Last weekend I wrote about aesthetics in sports, and why a seemingly ugly and infraction-filled game was quite beautiful to watch. Here at The Diss, however, I’m the resident stat guy, and probably the last one you would expect to write about something as unquantifiable as aesthetics. After all, this is basketball we are talking about, not art history or literature.

And so my involvement in the argument over what constitutes beautiful basketball was over. Nobody has developed a system to “rate” the Mona Lisa higher than The Persistence of Memory, or that War and Peace’s 1,000+ pages means that it is three times better than A Portrait of the Artist as a Young Man.

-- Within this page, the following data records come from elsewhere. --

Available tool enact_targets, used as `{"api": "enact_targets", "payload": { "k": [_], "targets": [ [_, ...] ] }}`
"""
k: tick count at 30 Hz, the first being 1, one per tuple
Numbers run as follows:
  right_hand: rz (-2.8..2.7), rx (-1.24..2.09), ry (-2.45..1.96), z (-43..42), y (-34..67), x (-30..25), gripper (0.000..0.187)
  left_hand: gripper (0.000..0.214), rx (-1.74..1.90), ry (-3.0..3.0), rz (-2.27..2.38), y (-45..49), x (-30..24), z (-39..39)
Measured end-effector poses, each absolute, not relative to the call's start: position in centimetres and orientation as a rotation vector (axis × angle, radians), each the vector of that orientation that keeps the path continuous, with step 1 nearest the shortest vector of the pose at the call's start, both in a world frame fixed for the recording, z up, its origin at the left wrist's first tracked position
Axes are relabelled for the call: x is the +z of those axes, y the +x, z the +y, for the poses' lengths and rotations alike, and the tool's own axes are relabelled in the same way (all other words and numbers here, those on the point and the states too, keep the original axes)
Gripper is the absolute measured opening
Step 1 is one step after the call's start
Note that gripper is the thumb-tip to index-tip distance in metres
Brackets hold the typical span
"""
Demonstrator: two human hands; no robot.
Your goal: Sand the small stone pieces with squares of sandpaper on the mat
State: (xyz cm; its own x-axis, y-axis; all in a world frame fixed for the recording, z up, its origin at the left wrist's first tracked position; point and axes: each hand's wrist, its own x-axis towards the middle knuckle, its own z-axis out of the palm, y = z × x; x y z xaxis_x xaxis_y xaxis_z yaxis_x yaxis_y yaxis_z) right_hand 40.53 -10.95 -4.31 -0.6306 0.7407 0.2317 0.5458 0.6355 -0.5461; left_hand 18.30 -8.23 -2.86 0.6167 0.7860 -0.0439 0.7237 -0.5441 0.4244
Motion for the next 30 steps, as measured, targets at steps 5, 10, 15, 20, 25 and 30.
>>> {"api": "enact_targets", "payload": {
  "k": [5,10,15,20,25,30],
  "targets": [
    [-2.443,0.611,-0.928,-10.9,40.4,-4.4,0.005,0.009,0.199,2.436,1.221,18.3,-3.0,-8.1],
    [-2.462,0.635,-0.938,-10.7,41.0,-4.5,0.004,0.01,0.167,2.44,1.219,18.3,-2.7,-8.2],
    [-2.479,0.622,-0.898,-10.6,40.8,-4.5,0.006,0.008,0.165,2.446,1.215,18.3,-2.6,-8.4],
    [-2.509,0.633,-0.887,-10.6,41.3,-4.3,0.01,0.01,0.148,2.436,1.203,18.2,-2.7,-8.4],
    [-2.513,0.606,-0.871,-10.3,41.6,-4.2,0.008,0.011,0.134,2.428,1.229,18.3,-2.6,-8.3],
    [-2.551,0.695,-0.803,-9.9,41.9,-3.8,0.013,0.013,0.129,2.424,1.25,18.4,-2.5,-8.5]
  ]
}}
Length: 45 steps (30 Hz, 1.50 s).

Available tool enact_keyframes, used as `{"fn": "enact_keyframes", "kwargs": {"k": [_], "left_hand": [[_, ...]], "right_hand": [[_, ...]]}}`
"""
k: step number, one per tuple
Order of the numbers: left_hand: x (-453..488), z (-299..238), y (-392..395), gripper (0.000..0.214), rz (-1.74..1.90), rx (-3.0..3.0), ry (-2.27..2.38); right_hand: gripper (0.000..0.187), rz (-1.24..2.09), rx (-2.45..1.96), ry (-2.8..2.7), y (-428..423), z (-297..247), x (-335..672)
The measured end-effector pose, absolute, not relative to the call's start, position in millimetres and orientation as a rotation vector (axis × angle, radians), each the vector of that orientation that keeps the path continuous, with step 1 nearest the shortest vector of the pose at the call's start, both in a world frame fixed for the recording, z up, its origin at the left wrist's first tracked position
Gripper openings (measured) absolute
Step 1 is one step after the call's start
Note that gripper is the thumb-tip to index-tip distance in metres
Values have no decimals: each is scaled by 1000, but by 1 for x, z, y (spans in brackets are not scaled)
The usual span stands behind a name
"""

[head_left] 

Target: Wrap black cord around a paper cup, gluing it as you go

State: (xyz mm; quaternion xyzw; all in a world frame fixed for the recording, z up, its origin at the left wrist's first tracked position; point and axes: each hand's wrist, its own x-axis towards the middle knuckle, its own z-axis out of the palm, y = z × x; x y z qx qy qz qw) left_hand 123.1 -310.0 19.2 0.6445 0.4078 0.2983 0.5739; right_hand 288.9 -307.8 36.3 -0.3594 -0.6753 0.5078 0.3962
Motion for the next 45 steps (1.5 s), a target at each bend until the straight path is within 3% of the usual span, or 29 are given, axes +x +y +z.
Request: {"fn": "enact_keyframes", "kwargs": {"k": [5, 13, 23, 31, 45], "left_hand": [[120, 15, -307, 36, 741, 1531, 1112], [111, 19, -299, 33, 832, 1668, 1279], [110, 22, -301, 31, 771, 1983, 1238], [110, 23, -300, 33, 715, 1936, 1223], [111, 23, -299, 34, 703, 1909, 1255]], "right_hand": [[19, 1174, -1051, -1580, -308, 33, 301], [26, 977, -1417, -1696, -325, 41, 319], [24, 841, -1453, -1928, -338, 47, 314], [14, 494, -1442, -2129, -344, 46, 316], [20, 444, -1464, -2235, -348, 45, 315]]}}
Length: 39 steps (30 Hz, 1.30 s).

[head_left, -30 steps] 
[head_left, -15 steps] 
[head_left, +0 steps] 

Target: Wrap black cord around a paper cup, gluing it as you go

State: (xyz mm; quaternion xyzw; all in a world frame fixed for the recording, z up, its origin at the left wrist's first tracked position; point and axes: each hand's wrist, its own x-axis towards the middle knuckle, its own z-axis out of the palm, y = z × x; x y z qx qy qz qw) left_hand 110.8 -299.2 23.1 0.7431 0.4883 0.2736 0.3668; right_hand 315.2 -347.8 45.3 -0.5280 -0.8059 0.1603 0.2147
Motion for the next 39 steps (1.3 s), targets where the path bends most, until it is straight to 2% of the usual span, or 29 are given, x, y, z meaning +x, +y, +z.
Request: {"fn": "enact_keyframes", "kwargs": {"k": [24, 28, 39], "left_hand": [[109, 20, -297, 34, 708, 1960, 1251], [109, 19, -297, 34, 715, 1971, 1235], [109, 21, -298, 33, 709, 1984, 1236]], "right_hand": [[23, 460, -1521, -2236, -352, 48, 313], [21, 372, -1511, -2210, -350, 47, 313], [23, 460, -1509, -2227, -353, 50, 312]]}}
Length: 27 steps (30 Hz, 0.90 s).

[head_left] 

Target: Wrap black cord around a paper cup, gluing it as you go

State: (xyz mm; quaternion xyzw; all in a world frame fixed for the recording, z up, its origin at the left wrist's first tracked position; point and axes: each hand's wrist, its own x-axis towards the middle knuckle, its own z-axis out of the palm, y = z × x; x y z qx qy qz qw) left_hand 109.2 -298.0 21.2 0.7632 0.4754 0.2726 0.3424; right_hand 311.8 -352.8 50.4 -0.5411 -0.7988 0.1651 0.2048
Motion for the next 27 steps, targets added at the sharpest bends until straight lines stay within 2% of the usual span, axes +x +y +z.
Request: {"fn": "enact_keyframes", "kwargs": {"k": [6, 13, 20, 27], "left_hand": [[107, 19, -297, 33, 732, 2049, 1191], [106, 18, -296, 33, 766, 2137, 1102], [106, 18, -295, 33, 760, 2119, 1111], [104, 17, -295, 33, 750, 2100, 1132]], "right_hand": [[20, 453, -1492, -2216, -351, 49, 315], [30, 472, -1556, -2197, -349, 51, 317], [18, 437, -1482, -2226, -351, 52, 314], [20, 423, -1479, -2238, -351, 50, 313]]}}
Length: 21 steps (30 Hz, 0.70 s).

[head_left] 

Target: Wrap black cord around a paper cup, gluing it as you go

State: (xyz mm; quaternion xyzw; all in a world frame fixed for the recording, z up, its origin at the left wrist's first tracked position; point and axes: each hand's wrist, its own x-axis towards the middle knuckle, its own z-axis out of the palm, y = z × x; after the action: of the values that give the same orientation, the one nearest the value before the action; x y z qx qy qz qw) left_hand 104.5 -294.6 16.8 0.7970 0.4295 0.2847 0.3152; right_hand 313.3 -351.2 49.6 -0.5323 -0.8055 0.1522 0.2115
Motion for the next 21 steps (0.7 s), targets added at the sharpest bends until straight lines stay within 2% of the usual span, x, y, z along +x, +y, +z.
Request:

But basketball is different because it has hundreds of measureable characteristics. Assuming one could develop a consensus definition of beautiful basketball, they could simply measure and define. And so for the last week I have undertaken the Sisyphean task of developing said definition. While I know that there will always be dissidents, after talking with many knowledgeable basketball fans and reading knowledgeable basketball writers, I believe I have developed that definition.

Beautiful basketball involves the entire team, passing to each other in search of the perfect shot (Assist per Field Goal Made). Once that shot is identified, it should be made (Offensive Efficiency). Not all shots are created equal, however, and the most joy is felt if the shot results in a lot of points (3 Point Rate x 3 Point FG %) or a dunk (Dunks per Game). Five players weaving down the court in search of a mismatch off of a defensive rebound is exciting (Pace, Fastbreak PPG), but not if the pace is so fast as to lose the ball (TO per Possession). The most exciting defensive players are blocks (Block %) and steals (Steal per Defensive Play), while nobody likes to watch a game grind to a halt because of the referee’s whistle (Fouls per Defensive Play). And thus, we have our definition. Throw these statistics together, and we have a model for Aesthetically Pleasing Basketball (APB).

Before I get to the APB rankings, a few caveats. APB does not take into account winning percentage, though winning teams tend to be better at the things that lead to a high APB. A team that fouls a lot isn’t very attractive to watch, nor are they going to win a lot of games by giving their opponents free points. Future iterations of APB will attempt to reduce the influence that winning has on the rankings.

APB is also a work in progress. There are some statistical notes at the bottom of this piece, but if you have ideas on how to better quantify APB, please leave a comment.

There are a lot of things that I think are very interesting about these rankings—what the hell is in the water in the Northwest Division, with its teams finishing 1, 5, 6, 11, 24—but I will leave most of those for a future post, as I would rather hear what everybody else thinks about this. Do these rankings jive with the basketball that you have watched this year? How much money would I have to pay you to get you to watch the Raptors? Was last night’s Mavericks vs. Jazz game as good as these rankings would predict? Is the whole idea of quantifying aesthetics ridiculous?

Statistical Notes

All numbers are as of midnight January 19, and all caveats about small sample sizes apply. All numbers are from the excellent Team Rankings website, except for Pace (John Hollinger & ESPN) and Dunks (CBS Sports).

To calculate each teams score in a given category, I assigned a score to the top team (typically 10, though more heavily weighted factors were given 15, and less heavily weighted factors were given 5) and a score of 0 to the bottom team. The other 28 teams were given a score according to this formula: (Team Value – Lowest Team Value) / (Highest Team Value – Lowest Team Value) * Multiplier. For example, Atlanta scores 15.1 Fastbeak Points Per Game, while Denver scores the most in the league at 21.5 and Toronto the least in the league at 7.6. Thus Atlanta’s score is (15.1 – 7.6) / (21.5 – 7.6) * 10 = 5.4. I then added up each team’s score for each of the ten categories and called that their Aesthetically Pleasing Basketball Rate.